DIRECTIONS FOR THIS TASK: Nothing should appear in the answer except the line containing "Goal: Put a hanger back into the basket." and the lines following it through the end of the listing, each given exactly.

INFORMATION SHOWN:
________________
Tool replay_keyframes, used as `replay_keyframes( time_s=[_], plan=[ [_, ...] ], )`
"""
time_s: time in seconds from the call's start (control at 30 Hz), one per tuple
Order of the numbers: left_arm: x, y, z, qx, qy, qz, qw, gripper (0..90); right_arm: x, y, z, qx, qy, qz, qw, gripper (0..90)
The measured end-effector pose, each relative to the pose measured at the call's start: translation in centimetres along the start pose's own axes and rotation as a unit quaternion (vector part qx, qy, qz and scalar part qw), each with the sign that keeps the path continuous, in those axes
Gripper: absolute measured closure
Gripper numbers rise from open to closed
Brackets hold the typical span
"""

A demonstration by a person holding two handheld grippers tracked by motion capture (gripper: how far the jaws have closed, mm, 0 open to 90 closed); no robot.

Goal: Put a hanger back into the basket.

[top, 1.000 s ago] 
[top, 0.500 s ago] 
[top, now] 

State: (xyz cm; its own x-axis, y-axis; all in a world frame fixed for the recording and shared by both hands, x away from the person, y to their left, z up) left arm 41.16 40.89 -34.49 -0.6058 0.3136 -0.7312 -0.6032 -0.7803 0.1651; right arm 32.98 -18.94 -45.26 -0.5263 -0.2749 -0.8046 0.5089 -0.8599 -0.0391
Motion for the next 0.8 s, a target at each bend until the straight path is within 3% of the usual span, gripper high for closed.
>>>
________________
EXERCISE OUTPUT:
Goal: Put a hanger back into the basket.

[top, 1.000 s ago] 
[top, 0.500 s ago] 
[top, now] 

State: (xyz cm; its own x-axis, y-axis; all in a world frame fixed for the recording and shared by both hands, x away from the person, y to their left, z up) left arm 41.16 40.89 -34.49 -0.6058 0.3136 -0.7312 -0.6032 -0.7803 0.1651; right arm 32.98 -18.94 -45.26 -0.5263 -0.2749 -0.8046 0.5089 -0.8599 -0.0391
Motion for the next 0.8 s, a target at each bend until the straight path is within 3% of the usual span, gripper high for closed.
>>>

The answer requires no additions.